PAYING FOR DENTAL CARE: In a budget-crunched society, it’s easy to put dental appointments at the end of the priorities’ list. If a family can’t afford regular dental checkups, what should they do for care?

“They should maintain good oral hygiene,” says Dr. Billie Vasdev from Crystal Dental Clinic. This includes brushing 2–3 times per day, flossing and using mouth rinses.

Dr. Vasdev also recommends the dental hygiene program at Rochester Community Technical College (RCTC): “It is a fantastic program. For a set fee, the patients get an exam by a dentist, x-rays and an evaluation for a cleaning or a deep cleaning.” For more details, call the RCTC dental hygiene program at 280-3169.

Other reduced-cost dental services in Rochester include:

  • Children’s Dental Health Services, United Way Building, 273-7257 Sliding fee scale services for kids 0-14 years including dental hygiene, teeth cleaning, fluoride treatments, nutritional counseling and oral hygiene instructions
  • Salvation Army Good Samaritan Dental Clinic, 529-4100 Please call for information on services offered.


THE SCOOP: Teeth are constantly moving. Over time, shifting teeth can affect your smile. They may even cause or aggravate various mouth and jaw problems, such as temporomandibular disorder (TMD)—painful problems in the jaw muscles, joint or both.

THE SOLUTION: “Proper tooth positioning can relieve symptoms related to tooth grinding and TMD and avoid other detrimental effects of malocclusion [misalignment of teeth],” says Dr. Elizabeth Kellogg of Kellogg Orthodontics.

Not surprisingly, more adults are turning to cosmetic dentistry and orthodontists to move teeth via braces or retainers to straighten a crooked smile or relieve TMD. Today’s braces are not like the metal ware that was prevalent 20 years ago.

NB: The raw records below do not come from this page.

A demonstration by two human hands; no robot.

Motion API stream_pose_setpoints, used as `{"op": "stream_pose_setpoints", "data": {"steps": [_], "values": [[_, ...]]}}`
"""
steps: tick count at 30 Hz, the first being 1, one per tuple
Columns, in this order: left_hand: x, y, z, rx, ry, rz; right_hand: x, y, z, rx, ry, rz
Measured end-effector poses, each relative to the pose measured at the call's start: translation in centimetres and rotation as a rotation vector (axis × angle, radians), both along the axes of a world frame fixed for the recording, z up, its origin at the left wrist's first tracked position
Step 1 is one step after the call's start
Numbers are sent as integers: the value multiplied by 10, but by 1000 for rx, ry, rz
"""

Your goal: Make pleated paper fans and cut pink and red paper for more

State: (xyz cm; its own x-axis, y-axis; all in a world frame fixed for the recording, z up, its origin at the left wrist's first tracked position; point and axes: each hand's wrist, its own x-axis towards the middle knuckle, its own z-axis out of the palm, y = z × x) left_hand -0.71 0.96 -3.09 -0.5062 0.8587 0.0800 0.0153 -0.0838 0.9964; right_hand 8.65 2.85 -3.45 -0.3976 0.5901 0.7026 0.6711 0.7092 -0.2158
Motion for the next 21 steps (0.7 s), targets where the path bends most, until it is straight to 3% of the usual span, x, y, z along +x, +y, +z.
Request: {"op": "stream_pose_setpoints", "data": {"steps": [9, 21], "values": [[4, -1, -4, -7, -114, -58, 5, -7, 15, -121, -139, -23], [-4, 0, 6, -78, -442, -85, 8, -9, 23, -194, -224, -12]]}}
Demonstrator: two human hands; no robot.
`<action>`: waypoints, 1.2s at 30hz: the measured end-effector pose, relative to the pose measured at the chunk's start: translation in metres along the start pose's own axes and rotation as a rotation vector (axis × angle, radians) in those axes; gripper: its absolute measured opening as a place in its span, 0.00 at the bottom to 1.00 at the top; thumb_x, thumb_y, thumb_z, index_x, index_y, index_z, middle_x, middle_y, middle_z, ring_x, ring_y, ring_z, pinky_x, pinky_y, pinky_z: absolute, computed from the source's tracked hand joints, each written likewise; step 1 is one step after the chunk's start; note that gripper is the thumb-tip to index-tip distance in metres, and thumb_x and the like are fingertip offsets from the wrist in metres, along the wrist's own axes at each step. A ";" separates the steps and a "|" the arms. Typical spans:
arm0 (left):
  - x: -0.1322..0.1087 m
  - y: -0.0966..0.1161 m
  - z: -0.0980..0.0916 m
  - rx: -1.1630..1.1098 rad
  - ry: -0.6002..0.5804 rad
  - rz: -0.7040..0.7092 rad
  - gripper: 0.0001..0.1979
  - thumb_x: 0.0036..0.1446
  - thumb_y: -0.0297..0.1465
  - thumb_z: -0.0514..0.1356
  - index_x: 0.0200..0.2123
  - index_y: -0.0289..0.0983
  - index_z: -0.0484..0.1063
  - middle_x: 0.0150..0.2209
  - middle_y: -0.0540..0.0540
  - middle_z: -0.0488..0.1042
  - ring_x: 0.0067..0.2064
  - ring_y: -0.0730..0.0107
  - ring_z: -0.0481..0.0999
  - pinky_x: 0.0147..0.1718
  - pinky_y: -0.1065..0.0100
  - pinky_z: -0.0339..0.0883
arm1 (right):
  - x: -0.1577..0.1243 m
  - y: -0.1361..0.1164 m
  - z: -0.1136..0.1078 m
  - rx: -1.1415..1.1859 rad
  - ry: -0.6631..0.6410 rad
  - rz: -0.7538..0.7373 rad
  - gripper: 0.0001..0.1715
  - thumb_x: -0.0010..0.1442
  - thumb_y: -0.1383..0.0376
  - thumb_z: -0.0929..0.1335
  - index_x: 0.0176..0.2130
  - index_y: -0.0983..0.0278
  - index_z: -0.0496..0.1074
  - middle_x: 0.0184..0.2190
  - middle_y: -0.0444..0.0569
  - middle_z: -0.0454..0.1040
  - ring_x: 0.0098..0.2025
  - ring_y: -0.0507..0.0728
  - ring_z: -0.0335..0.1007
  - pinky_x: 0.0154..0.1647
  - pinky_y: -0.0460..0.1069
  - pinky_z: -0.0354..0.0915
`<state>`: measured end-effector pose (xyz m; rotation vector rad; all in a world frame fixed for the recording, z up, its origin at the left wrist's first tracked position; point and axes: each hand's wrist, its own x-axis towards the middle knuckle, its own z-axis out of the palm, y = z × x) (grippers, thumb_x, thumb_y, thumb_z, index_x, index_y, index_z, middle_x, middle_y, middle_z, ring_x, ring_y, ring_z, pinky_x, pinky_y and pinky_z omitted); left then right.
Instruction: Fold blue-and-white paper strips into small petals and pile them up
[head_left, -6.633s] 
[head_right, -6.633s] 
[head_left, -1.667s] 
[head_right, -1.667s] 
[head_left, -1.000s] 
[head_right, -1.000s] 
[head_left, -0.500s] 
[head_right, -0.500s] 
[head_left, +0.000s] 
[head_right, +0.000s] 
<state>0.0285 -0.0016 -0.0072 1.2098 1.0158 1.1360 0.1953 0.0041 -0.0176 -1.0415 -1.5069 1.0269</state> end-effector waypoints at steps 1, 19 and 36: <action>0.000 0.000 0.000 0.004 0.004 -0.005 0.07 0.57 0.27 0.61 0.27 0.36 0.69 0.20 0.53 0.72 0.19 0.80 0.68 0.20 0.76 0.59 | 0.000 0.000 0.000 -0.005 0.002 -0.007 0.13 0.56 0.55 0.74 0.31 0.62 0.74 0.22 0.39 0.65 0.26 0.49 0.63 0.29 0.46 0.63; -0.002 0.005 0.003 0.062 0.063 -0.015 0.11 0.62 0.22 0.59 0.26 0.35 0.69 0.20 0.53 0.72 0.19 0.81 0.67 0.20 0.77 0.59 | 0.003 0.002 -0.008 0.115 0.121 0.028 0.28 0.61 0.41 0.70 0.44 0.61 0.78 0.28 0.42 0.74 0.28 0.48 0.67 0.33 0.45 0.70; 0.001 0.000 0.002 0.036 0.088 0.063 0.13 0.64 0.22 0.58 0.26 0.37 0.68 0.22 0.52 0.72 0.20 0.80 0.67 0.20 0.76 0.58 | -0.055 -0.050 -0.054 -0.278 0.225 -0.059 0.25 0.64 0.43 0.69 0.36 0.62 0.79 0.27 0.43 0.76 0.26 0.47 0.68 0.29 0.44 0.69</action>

In some respects, “moving teeth” is easier than ever.

“This is because teeth may be moved by less-obvious appliances such as toothcolored braces, clear aligners and removable appliances,” says Kellogg.

Aligners—clear, plastic, removable molds worn most hours of the day but not as a fixed appliance—may help straighten mildly crowded teeth, avoiding traditional braces altogether.

How long will you need to wear braces or a retainer to fix jaw problems or get the smile you want?

“[It] depends on the individual patient and their malocclusion [misalignment of teeth] and what they want to accomplish,” says Kellogg.


SMOOTHER SURFACE: Veneers and lumineers—artificial coverings applied over the front of natural teeth—improve the appearance of chipped, broken or discolored teeth, as well as shorten gaps between teeth, according to Dr. Phillip Perry of Cosmetic Dental Center of Southeast Minnesota in Wabasha.

COLOR CORRECTION: Professional teeth whitening lighens and brightens dark or discolored teeth.

“The in-office procedure is short and safe,” says Dr. Perry, “and achieves dramatic results.”